__What you will do__: The entries below are to be duplicated exactly, with nothing left out.

__Stored data__:
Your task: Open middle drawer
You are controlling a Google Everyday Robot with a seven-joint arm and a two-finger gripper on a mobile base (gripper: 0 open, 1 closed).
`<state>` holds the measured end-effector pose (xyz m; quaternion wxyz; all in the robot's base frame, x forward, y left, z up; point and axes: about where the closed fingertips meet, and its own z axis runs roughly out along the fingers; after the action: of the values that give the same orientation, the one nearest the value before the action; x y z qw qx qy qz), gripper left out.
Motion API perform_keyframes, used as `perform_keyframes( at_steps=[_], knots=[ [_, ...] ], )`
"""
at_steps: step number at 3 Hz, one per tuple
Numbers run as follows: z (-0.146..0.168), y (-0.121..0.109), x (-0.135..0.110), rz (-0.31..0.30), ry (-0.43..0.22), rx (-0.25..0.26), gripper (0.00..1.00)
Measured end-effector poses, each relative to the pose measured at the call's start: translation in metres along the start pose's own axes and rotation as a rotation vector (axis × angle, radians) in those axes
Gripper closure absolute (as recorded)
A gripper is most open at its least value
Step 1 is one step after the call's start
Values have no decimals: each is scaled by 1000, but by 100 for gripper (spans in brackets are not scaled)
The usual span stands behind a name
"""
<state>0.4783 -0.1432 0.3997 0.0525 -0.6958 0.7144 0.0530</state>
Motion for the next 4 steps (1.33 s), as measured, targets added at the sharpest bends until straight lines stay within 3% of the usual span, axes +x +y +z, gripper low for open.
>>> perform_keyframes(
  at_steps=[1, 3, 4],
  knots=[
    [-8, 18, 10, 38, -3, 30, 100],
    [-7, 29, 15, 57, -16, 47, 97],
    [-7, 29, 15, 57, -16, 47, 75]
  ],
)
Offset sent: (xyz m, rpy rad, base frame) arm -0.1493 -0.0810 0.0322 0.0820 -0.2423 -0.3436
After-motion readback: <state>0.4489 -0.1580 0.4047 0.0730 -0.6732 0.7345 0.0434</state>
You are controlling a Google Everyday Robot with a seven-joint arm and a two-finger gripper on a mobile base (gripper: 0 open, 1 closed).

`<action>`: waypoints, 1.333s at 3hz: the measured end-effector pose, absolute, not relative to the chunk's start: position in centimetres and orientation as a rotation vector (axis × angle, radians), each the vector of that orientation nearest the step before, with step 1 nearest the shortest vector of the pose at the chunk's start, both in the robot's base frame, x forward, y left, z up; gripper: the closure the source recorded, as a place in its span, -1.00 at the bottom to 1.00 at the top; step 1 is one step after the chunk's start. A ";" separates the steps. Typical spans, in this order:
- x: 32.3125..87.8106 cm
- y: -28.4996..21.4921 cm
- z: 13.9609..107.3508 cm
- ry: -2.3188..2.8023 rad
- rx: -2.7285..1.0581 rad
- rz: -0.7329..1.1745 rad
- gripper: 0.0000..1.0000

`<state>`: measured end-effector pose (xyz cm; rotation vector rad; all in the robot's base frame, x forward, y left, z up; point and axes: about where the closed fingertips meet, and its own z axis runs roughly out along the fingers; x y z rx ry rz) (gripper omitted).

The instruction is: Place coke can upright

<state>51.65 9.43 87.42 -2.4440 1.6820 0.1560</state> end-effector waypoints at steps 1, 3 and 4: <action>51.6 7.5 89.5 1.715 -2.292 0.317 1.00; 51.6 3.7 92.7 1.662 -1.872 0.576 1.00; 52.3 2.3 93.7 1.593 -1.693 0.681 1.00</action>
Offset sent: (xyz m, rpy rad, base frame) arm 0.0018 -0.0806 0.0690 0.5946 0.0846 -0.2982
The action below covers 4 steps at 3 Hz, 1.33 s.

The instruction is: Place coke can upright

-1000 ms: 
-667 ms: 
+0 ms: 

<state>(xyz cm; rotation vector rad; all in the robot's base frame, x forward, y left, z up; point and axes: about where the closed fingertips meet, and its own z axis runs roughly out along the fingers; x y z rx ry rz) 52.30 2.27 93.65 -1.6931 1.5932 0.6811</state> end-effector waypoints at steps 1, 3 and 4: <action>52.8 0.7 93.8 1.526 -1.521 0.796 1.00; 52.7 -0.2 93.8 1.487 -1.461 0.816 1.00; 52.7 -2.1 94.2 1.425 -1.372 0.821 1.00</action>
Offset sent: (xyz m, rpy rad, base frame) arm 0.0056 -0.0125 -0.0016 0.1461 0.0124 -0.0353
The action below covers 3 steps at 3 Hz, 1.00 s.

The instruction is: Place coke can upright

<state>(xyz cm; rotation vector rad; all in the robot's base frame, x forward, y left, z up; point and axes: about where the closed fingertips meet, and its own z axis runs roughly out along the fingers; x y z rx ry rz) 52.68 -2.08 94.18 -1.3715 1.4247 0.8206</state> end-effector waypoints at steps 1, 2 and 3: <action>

__The answer__:
Your task: Open middle drawer
You are controlling a Google Everyday Robot with a seven-joint arm and a two-finger gripper on a mobile base (gripper: 0 open, 1 closed).
`<state>` holds the measured end-effector pose (xyz m; quaternion wxyz; all in the robot's base frame, x forward, y left, z up; point and axes: about where the closed fingertips meet, and its own z axis runs roughly out along the fingers; after the action: of the values that give the same orientation, the one nearest the value before the action; x y z qw qx qy qz), gripper left out.
Motion API perform_keyframes, used as `perform_keyframes( at_steps=[_], knots=[ [_, ...] ], )`
"""
at_steps: step number at 3 Hz, one per tuple
Numbers run as follows: z (-0.146..0.168), y (-0.121..0.109), x (-0.135..0.110), rz (-0.31..0.30), ry (-0.43..0.22), rx (-0.25..0.26), gripper (0.00..1.00)
Measured end-effector poses, each relative to the pose measured at the call's start: translation in metres along the start pose's own axes and rotation as a rotation vector (axis × angle, radians) in those axes
Gripper closure absolute (as recorded)
A gripper is most open at its least value
Step 1 is one step after the call's start
Values have no decimals: each is scaled by 1000, but by 100 for gripper (spans in brackets are not scaled)
The usual span stands behind a name
"""
<state>0.4783 -0.1432 0.3997 0.0525 -0.6958 0.7144 0.0530</state>
Motion for the next 4 steps (1.33 s), as measured, targets added at the sharpest bends until straight lines stay within 3% of the usual span, axes +x +y +z, gripper low for open.
>>> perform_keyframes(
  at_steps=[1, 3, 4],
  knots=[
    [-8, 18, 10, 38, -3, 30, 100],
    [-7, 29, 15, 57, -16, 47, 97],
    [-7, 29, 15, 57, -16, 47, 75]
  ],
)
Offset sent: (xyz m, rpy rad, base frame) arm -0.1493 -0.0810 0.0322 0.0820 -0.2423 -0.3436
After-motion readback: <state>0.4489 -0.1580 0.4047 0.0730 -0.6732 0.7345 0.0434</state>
You are controlling a Google Everyday Robot with a seven-joint arm and a two-finger gripper on a mobile base (gripper: 0 open, 1 closed).

`<action>`: waypoints, 1.333s at 3hz: the measured end-effector pose, absolute, not relative to the chunk's start: position in centimetres and orientation as a rotation vector (axis × angle, radians), each the vector of that orientation nearest the step before, with step 1 nearest the shortest vector of the pose at the chunk's start, both in the robot's base frame, x forward, y left, z up; gripper: the closure the source recorded, as a place in its span, -1.00 at the bottom to 1.00 at the top; step 1 is one step after the chunk's start. A ";" separates the steps. Typical spans, in this order:
- x: 32.3125..87.8106 cm
- y: -28.4996..21.4921 cm
- z: 13.9609..107.3508 cm
- ry: -2.3188..2.8023 rad
- rx: -2.7285..1.0581 rad
- rz: -0.7329..1.1745 rad
- gripper: 0.0000..1.0000

`<state>`: measured end-effector pose (xyz cm; rotation vector rad; all in the robot's base frame, x forward, y left, z up; point and axes: about where the closed fingertips meet, and its own z axis runs roughly out along the fingers; x y z rx ry rz) (gripper omitted).

The instruction is: Place coke can upright

<state>51.65 9.43 87.42 -2.4440 1.6820 0.1560</state> end-effector waypoints at steps 1, 3 and 4: <action>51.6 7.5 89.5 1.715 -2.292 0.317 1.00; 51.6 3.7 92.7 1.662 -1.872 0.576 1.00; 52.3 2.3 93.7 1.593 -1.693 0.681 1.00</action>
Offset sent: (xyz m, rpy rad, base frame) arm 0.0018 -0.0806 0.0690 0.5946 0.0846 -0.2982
The action below covers 4 steps at 3 Hz, 1.33 s.

The instruction is: Place coke can upright

-1000 ms: 
-667 ms: 
+0 ms: 

<state>(xyz cm; rotation vector rad; all in the robot's base frame, x forward, y left, z up; point and axes: about where the closed fingertips meet, and its own z axis runs roughly out along the fingers; x y z rx ry rz) 52.30 2.27 93.65 -1.6931 1.5932 0.6811</state> end-effector waypoints at steps 1, 3 and 4: <action>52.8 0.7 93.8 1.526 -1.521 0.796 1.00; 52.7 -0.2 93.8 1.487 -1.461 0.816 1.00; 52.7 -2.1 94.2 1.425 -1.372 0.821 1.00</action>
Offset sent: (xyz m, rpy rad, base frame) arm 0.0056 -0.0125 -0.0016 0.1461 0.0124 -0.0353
The action below covers 3 steps at 3 Hz, 1.00 s.

The instruction is: Place coke can upright

<state>(xyz cm; rotation vector rad; all in the robot's base frame, x forward, y left, z up; point and axes: about where the closed fingertips meet, and its own z axis runs roughly out along the fingers; x y z rx ry rz) 52.68 -2.08 94.18 -1.3715 1.4247 0.8206</state> end-effector waypoints at steps 1, 2 and 3: <action>

No additional answer text is required.